There was a bunch of people in that: Andy Serkis, Daniel Craig was in it, Simon Pegg, Nick Frost, Jamie Bell. I was only on it for a week but it was a fun gig. Motion capture’s a strange way of working but once you forget about people that have got all those dots on their face and a Madonna-type mic, which is actually a camera and a helmet attached to their head, you try to get into the character and the part you’re playing.
Then you actually look at yourself on a screen that’s behind where you’re acting and you can see your animated image of your physical self, which is quite cool. You’re like, “Wow, that’s what I’m going to look like.” It was a fun job.
What else have you been working on?
I just got back from Atlanta, Georgia. I was shooting Big Momma’s House 3 and Atlanta is a great place for golf, so that was cool.
Big Momma’s House 3? That’s not on your IMDb.
Maybe there’s a reason for that! No, I just finished shooting it last week. It was a good laugh.
So are all the same faces on board? Martin Lawrence?
Yeah Martin Lawrence is. That’s about it really. It’s called ‘Like Father, Like Son’, so he’s got a son who’s wanting to be an undercover cop as well and gets into the fat suit. Maybe I shouldn’t be saying too much, but he dresses up and goes undercover as well, to help his dad. My unfortunate character’s name is Cherkoff.
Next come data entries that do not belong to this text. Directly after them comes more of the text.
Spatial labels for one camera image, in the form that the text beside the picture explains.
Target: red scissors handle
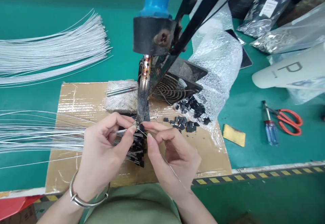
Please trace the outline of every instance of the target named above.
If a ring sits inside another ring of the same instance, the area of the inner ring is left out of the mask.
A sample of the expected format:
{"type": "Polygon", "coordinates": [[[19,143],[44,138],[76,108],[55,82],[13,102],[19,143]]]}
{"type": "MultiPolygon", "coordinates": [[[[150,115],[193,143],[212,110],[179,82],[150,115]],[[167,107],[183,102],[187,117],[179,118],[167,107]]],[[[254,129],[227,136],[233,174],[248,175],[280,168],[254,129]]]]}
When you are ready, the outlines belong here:
{"type": "Polygon", "coordinates": [[[287,109],[280,109],[278,110],[279,114],[277,115],[277,118],[279,119],[279,125],[280,127],[287,133],[290,135],[294,135],[294,136],[298,136],[301,135],[301,129],[300,126],[303,124],[302,118],[295,113],[294,111],[291,110],[287,110],[287,109]],[[288,117],[286,114],[284,114],[283,112],[288,112],[290,113],[295,119],[296,121],[293,121],[290,117],[288,117]],[[293,129],[295,130],[294,132],[291,132],[290,130],[288,130],[286,128],[286,126],[284,125],[284,123],[289,124],[291,127],[293,127],[293,129]]]}

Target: screwdriver
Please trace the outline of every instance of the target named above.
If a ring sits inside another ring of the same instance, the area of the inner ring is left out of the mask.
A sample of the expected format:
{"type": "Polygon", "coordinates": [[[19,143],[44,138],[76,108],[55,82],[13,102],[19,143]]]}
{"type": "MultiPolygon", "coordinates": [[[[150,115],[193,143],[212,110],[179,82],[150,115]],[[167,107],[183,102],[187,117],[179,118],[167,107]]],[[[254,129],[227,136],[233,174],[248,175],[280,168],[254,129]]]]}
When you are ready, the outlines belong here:
{"type": "Polygon", "coordinates": [[[274,121],[272,121],[270,118],[270,113],[268,111],[266,101],[264,100],[262,102],[267,115],[267,120],[265,120],[264,122],[265,122],[265,130],[266,130],[268,143],[270,145],[277,146],[279,144],[277,128],[275,127],[274,121]]]}

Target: bundle of white wires
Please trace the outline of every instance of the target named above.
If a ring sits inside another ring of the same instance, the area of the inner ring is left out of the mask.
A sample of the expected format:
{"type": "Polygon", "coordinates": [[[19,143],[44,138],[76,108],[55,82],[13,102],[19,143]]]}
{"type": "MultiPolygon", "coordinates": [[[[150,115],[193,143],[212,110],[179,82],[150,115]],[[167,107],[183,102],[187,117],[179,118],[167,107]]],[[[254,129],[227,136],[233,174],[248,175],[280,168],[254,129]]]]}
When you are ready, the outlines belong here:
{"type": "MultiPolygon", "coordinates": [[[[81,125],[85,122],[87,125],[94,123],[86,119],[54,112],[0,110],[0,156],[1,154],[11,152],[43,150],[82,152],[86,127],[81,125]],[[61,115],[66,118],[66,121],[50,117],[51,115],[61,115]],[[74,121],[77,119],[79,125],[68,122],[71,118],[74,118],[74,121]]],[[[117,136],[123,137],[125,131],[117,131],[117,136]]],[[[134,135],[134,140],[137,141],[136,135],[141,136],[142,134],[135,133],[134,135]]],[[[119,142],[119,140],[115,140],[112,144],[117,145],[119,142]]],[[[129,152],[126,159],[130,160],[133,154],[133,152],[129,152]]]]}
{"type": "Polygon", "coordinates": [[[0,88],[26,86],[91,64],[94,66],[110,53],[106,36],[101,16],[92,10],[60,33],[38,38],[0,40],[0,88]],[[82,25],[77,26],[87,17],[82,25]],[[42,71],[73,62],[77,63],[42,71]]]}

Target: yellow sponge
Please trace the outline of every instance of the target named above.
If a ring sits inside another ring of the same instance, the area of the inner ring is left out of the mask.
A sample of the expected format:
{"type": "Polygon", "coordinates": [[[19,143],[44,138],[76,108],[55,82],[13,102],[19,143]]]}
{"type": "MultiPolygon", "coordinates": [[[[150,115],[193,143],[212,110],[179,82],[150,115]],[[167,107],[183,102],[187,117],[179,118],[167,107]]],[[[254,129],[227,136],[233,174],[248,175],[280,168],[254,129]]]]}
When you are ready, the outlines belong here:
{"type": "Polygon", "coordinates": [[[228,139],[229,141],[236,143],[242,147],[245,147],[245,137],[246,134],[242,131],[239,131],[228,124],[224,125],[223,129],[223,135],[225,139],[228,139]]]}

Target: fan grille
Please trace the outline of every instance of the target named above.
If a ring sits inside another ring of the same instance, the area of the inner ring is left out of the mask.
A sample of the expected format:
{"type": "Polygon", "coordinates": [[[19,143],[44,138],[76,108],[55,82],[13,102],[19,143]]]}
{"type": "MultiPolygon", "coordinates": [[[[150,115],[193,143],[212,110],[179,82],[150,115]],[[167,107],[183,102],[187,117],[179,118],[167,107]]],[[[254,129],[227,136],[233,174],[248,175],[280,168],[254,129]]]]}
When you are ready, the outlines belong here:
{"type": "Polygon", "coordinates": [[[157,85],[157,88],[152,93],[152,96],[167,101],[169,104],[174,104],[177,101],[187,97],[187,91],[179,85],[178,80],[166,74],[162,81],[157,85]]]}

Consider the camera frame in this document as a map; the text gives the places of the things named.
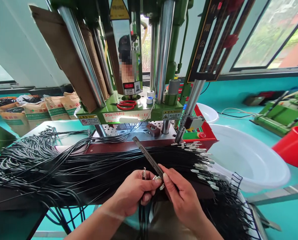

I can see where that’s leading!
Sure! He’s a Russian mobster, Vladimir Dmitri. I was shooting out there for about a month. It was good fun.
You appeared in a lot of Scottish comedy early in your career, is that an area you would like to do more in, or was it just a case of taking what you could get early in your career?
That’s a good point. It is taking opportunities that come your way. Like Big Momma’s House 3, it’s a comedy where we’re playing sort of serious characters but I was having a bit of a laugh with Martin Lawrence and he kept saying to me, man, you should do more comedy and it’s definitely something I’d like to do more of but recently some of the roles I’ve played are a bit more intense and ‘Bad Guy #3’, or whatever.
Definitely comedy’s something that I’d like to get involved in more. One of the producers of Big Momma’s House, David Friendly, gave me a script called Q School which I think Dennis Quaid is going to do. It’s a movie about golfers going into a place called Q School where they learn to become better golfers and get their PGA tour card.
There’s a part in it of a guy called Scruff, who’s a Scottish caddy, so he gave me that to have a look at and it’s really quite an amusing character. Although he’s meant to be in his sixties and, obviously, I’m not there yet! I’m thinking if I have a good meeting with them, hopefully they might make him a bit younger.
I like doing stuff like Underworld: Evolution and doing a bit of the odd Doctor Whos and stuff like that and, you know, films like Red Road. It’s nice to mix things up. Comedy’s definitely something that I’ve hopefully got a future in doing, as well as more intimidating, intense characters. I’d love to do more comedy.
What’s next for you?
I’ve got a few meetings lined-up, a few jobs. I’ve got Pillars coming out. I’m getting married next year to my girl, Mai. We’re getting married in California so that will be nice to get the family over. Apart from that I’m just excited about the future and what lies ahead, which is always interesting and terrifying at the same time. What’s gonna happen next?
Thanks to Tony for his time.
Tony’s Doctor Who episode, ‘Vincent and the Doctor’, is on Saturday 5 June at 6.40pm on BBC One.